Football

“That split-second and it’s all taken away...” Luckless Armagh defender Conor O’Neill will support Orchardmen from the sidelines after injury horror

Software engineer Conor O’Neill doesn’t exactly fit the profile of the modern county footballer

Conor O'Neill's season has been ruined by injury but he hopes to see Armagh go all the way
Conor O'Neill's season has been ruined by injury but he hopes to see Armagh go all the way this year (J_Merry)

THERE are better days ahead, but there’ll be hard times before they come.

Conor O’Neill’s return to the orange jersey had started so well. A cloud hung over Armagh after the Ulster final loss but he was back on the field as they blew it away against Westmeath in the first round of this All-Ireland series.

O’Neill had missed the entire Ulster campaign and he was in a hurry to make up for lost time. Early on he caught a mark, laid the ball off and then sprinted to full-forward where he caught Rory Grugan’s pass, cut between two men in maroon and chipped over a confident finish.

Oh yeah, it was great to be back…

Unfortunately that feeling didn’t last for long.

Ten minutes’ later, sprinting back into defence he felt pain shoot through the back of his right ankle. For a moment he thought someone had raked their studs down his leg but there was no-one near him and he quickly realised that his Achilles Tendon had given out.

Shock was followed by pain and then disappointment as the medical team gathered. Even before they moved him onto the stretcher he knew that was that. Game over.

Armagh skipper Aidan Forker consoles Conor O'Neill as he exits the pitch with a ruptured Achilles Tendon.
Mandatory Credit ©INPHO/Leah Scholes
Armagh skipper Aidan Forker consoles Conor O'Neill as he exits the pitch with a ruptured Achilles Tendon. Mandatory Credit ©INPHO/Leah Scholes (©INPHO/Leah Scholes ©INPHO/Leah Scholes/©INPHO/Leah Scholes )

A CLASSY defender with an eye for a score, O’Neill is first choice for Armagh when he’s fit but he won’t be fit for maybe a year now.

“Aye, no luck at all,” says the 26 year-old.

What else could he say as he lies on the sofa with his leg in a cast a few days after an operation on his ruptured Achilles?

“I’d had problems with the Achilles all year,” he explained.

“I’d had them in the past and it was sore, but it was manageable and I was always able to play on. This year it was really bad and for a couple of games in it was touch-and-go.”

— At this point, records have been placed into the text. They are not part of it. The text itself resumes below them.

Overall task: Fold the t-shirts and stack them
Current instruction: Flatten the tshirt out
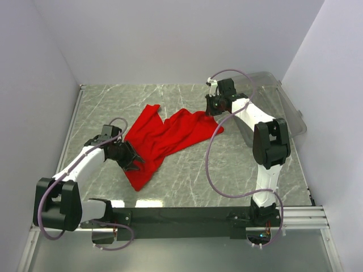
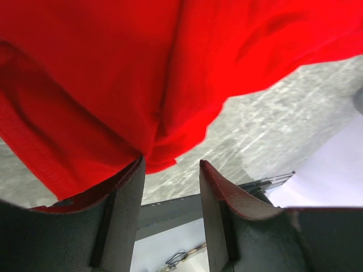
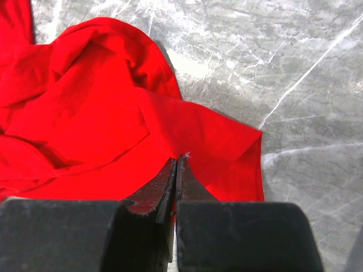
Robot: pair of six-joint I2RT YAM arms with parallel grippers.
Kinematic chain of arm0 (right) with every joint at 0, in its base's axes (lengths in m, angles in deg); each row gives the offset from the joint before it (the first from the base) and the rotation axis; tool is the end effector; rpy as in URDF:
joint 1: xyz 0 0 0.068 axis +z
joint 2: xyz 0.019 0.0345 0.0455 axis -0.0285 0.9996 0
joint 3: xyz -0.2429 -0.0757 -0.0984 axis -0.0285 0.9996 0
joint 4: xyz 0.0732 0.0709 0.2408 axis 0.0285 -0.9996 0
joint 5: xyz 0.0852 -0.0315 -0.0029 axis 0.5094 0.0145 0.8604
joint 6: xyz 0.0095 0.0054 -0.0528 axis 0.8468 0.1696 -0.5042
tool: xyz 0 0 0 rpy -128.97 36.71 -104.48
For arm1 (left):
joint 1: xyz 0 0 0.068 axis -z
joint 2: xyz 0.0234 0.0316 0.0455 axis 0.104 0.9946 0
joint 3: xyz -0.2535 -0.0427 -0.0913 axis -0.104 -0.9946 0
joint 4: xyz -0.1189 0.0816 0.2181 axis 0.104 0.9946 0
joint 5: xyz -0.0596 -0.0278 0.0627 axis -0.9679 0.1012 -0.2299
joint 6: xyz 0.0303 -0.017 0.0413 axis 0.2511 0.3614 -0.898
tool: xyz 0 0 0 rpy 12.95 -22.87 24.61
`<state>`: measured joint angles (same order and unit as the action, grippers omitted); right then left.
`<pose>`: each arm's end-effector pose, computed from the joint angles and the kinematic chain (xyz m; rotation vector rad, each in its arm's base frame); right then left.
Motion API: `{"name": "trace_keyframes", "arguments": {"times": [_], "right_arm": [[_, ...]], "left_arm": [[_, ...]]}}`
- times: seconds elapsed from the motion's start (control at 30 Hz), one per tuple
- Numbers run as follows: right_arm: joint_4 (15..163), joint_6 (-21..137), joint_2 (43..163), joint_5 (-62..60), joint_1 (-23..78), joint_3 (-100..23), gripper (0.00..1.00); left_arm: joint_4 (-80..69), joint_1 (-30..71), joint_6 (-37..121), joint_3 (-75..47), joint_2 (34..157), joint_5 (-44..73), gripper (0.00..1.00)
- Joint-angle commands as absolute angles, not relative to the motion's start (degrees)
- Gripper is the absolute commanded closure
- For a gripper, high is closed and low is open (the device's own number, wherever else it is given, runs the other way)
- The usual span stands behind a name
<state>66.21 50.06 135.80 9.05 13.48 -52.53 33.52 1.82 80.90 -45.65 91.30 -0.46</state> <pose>0.4293 0.1270 0.2285 -0.4790 2.3594 0.4790 0.2132 -0.0433 0.1919 -0.9357 2.7293 -0.7987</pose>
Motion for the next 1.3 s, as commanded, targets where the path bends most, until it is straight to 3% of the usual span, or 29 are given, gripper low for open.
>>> {"name": "trace_keyframes", "arguments": {"times": [0.0,0.33,0.53,0.73,0.87,0.97,1.13,1.23,1.27], "right_arm": [[67.6,50.4,133.3,9.2,13.0,-53.2,1.00],[67.9,50.6,133.1,9.1,13.1,-52.3,1.00],[67.8,50.2,132.9,9.2,13.1,-52.2,1.00],[67.9,50.2,132.4,9.0,13.0,-51.4,1.00],[67.7,49.5,131.6,9.4,13.1,-51.5,1.00],[67.0,47.6,131.1,9.2,13.0,-53.1,1.00],[62.9,45.6,135.3,9.8,12.8,-64.9,1.00],[58.6,46.3,142.7,9.6,12.7,-79.9,1.00],[57.2,46.9,145.3,9.0,12.7,-91.0,1.00]], "left_arm": [[34.4,2.8,79.9,-44.8,92.6,2.1,0.51],[35.4,4.8,79.3,-43.2,95.2,6.4,0.52],[32.1,4.8,79.6,-42.1,98.3,7.7,0.60],[30.2,5.0,79.3,-41.2,99.9,7.2,0.78],[30.6,5.0,79.3,-39.0,98.1,7.3,0.98],[32.0,3.5,78.5,-34.5,97.6,8.3,1.00],[29.3,-4.6,77.4,-25.2,100.8,5.8,1.00],[26.3,-9.4,77.5,-14.5,107.7,4.0,1.00],[25.2,-10.3,77.7,-6.8,112.3,3.3,1.00]]}}
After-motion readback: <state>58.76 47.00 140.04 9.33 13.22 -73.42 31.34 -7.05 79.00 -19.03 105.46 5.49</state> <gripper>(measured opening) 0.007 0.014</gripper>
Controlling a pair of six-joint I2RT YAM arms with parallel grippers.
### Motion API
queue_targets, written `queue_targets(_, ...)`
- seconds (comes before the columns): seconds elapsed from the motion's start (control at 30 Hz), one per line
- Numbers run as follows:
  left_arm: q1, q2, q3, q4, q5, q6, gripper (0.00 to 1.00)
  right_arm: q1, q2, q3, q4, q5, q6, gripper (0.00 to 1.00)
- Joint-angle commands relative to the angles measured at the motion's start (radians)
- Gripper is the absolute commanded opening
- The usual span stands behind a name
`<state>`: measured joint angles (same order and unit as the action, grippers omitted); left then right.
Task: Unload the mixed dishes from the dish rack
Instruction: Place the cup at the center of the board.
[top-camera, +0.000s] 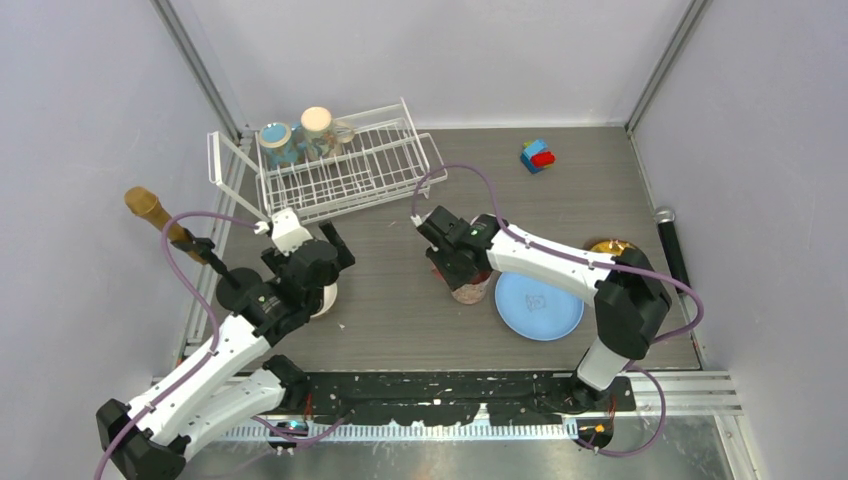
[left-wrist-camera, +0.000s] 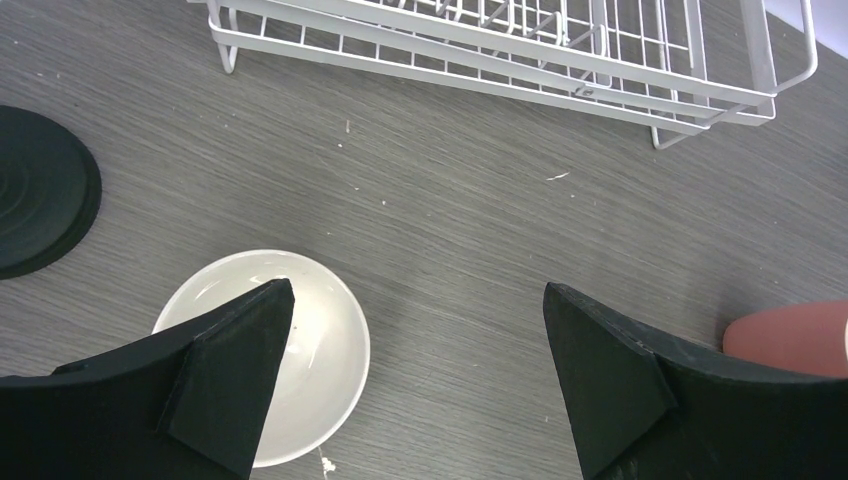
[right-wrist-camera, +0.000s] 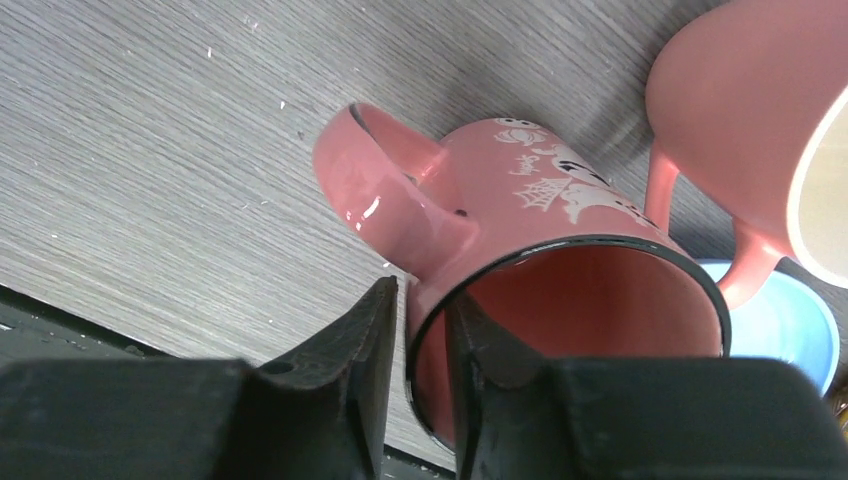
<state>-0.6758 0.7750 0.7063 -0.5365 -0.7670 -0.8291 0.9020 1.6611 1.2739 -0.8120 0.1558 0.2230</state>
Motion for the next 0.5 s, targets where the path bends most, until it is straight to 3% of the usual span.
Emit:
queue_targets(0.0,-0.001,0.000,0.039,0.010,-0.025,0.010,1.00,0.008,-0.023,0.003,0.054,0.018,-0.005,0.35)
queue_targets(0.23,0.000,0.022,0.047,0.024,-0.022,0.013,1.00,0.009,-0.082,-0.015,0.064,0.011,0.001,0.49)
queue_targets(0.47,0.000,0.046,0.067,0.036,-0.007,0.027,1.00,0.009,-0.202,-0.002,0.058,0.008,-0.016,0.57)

He pushed the pain to the back of his mind as he struggled through Armagh’s first four Division Two games. He scored two vital points in the draw against Donegal but the next day was “completely crippled”. Struggling to walk, he had to accept that treatment and rest was needed so he sat out the remainder of Armagh’s successful League campaign and the thrills and spills of the Ulster Championship although he did make the bench for the final.

“I was hoping to get back into it,” he says.

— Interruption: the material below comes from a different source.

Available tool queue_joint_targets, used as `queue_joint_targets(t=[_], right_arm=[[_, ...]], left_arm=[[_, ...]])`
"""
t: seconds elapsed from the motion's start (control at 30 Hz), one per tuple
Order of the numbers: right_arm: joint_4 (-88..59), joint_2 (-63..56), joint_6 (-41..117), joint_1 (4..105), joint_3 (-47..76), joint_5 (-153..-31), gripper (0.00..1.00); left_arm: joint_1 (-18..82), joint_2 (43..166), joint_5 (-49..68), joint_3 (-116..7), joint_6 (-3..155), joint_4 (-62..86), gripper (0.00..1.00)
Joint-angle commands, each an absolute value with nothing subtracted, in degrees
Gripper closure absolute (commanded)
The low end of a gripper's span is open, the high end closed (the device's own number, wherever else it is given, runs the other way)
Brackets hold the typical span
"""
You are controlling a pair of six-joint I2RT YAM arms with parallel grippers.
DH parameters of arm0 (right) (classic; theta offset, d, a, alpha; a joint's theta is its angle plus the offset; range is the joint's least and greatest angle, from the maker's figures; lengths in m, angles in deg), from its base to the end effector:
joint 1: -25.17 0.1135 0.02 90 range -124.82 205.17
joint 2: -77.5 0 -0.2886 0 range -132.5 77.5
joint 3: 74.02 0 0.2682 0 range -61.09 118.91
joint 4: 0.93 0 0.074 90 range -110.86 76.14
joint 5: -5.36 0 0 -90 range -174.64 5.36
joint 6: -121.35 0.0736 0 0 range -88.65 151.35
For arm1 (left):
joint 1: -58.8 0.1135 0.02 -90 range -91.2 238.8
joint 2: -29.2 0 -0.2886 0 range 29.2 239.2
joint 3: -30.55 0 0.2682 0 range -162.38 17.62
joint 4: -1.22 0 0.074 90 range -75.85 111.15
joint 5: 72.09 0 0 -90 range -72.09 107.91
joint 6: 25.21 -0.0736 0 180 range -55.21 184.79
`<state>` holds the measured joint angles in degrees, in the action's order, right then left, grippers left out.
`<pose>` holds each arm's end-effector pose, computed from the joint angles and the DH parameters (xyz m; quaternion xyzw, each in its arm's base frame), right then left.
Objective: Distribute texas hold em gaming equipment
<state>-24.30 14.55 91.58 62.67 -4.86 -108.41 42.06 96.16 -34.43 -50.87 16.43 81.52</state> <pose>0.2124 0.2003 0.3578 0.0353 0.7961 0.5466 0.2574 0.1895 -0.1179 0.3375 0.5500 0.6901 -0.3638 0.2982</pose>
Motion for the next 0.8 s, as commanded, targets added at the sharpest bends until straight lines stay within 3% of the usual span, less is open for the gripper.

“I was hoping to get the fitness back and a bit of form and finish out the rest of the year but obviously the tendon was weak and it just gave way.

“All the emotions come at once. There’s a fair bit of grief there because you’ve worked so hard all year and all pre-season to strengthen your body up.

“I was gutted because I had already missed so many games this year. I was pushing hard to get back in and I did get back but then, in that split-second, one moment and it’s all taken away from you.

“I was defending, sprinting back, chasing my man which is something you do countless times on the training pitch and countless times in games… It was a hard one to take.”

He had surgery last week and, according to the consultant, it went well. He’ll be in a cast for a while, then a protective boot and then he can start the process of becoming a footballer again. It can take anything from nine to 12 months to fully recover, but at least the ball is rolling.

“In that initial period when you just can’t put any weight on it so it’ll really be learning how to walk again for a couple of months,” he explains.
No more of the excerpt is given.